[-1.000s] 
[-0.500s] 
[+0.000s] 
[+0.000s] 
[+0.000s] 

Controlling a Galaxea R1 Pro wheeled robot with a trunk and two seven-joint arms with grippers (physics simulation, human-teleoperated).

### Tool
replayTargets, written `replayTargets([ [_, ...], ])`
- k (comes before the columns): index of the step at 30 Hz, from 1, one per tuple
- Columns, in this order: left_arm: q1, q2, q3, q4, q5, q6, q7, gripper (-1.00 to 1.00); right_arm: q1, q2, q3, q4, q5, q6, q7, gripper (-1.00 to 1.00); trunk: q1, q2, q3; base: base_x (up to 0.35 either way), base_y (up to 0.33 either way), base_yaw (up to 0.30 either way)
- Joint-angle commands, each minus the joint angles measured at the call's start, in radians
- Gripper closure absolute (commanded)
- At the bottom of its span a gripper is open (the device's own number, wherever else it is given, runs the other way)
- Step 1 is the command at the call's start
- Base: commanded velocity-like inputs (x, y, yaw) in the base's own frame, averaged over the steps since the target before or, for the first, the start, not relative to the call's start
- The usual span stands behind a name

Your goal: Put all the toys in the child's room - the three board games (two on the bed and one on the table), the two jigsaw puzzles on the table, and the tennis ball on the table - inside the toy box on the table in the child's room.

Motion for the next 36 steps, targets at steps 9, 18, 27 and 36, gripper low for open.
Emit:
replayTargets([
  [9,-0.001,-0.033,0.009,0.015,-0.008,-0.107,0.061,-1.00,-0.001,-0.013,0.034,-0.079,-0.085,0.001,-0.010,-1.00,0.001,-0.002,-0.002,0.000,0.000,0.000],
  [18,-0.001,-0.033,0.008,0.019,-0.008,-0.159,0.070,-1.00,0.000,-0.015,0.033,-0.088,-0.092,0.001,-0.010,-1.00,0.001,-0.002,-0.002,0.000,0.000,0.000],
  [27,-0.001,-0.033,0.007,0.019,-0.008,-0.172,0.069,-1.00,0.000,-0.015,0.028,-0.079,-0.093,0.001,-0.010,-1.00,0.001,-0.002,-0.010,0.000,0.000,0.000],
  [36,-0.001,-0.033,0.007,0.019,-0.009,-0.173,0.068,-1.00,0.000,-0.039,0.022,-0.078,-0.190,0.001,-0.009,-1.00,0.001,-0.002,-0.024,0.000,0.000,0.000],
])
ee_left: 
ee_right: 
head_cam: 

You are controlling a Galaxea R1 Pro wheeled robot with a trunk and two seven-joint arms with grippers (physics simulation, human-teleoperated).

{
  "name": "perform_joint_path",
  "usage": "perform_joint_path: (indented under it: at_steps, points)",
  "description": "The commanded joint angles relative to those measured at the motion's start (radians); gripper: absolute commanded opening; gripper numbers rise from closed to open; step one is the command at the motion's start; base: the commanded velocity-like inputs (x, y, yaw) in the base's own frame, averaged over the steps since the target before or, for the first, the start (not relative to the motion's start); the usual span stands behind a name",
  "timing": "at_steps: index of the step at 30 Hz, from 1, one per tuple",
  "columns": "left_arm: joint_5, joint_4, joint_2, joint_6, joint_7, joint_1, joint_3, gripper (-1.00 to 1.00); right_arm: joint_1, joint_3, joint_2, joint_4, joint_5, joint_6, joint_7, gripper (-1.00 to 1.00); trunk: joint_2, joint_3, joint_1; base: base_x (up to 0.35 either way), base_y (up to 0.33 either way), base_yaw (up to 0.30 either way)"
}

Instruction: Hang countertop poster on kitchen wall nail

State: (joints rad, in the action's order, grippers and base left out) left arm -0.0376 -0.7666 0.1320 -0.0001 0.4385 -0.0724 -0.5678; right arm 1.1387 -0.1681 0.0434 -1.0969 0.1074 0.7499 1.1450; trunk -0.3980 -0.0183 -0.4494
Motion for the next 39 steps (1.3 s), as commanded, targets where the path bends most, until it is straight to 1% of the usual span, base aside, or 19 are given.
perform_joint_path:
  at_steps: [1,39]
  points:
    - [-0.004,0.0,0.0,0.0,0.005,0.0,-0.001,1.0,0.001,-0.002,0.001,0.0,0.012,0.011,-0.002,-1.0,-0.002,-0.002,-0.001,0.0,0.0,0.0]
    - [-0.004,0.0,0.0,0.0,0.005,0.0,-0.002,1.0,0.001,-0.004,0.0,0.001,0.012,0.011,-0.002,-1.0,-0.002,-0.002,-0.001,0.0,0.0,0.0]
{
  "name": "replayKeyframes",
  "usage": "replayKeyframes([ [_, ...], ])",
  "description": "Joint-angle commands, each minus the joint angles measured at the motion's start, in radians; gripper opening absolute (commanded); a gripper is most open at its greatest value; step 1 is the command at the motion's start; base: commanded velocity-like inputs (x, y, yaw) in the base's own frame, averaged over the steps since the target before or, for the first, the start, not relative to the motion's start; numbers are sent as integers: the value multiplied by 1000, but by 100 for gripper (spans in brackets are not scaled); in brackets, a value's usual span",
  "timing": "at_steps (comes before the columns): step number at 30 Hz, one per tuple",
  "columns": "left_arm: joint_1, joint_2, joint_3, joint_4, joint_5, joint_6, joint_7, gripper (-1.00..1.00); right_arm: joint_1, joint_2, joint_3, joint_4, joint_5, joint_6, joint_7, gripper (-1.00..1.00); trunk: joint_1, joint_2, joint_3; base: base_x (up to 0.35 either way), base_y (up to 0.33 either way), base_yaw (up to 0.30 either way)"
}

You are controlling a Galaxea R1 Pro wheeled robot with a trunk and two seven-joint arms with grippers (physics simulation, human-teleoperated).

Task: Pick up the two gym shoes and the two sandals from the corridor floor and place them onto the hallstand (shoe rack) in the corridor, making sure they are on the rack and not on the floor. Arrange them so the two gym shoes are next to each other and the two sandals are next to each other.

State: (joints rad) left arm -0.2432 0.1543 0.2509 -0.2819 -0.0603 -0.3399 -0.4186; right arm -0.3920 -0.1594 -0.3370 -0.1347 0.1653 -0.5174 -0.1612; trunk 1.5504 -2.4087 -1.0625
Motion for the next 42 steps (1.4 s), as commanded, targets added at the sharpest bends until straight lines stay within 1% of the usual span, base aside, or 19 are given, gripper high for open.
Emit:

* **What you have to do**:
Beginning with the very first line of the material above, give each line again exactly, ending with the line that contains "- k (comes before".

* **Exercise output**:
[-1.000s] 
[-0.500s] 
[+0.000s] 
[+0.000s] 
[+0.000s] 

Controlling a Galaxea R1 Pro wheeled robot with a trunk and two seven-joint arms with grippers (physics simulation, human-teleoperated).

### Tool
replayTargets, written `replayTargets([ [_, ...], ])`
- k (comes before the columns): index of the step at 30 Hz, from 1, one per tuple

Nothing further remains in this exercise.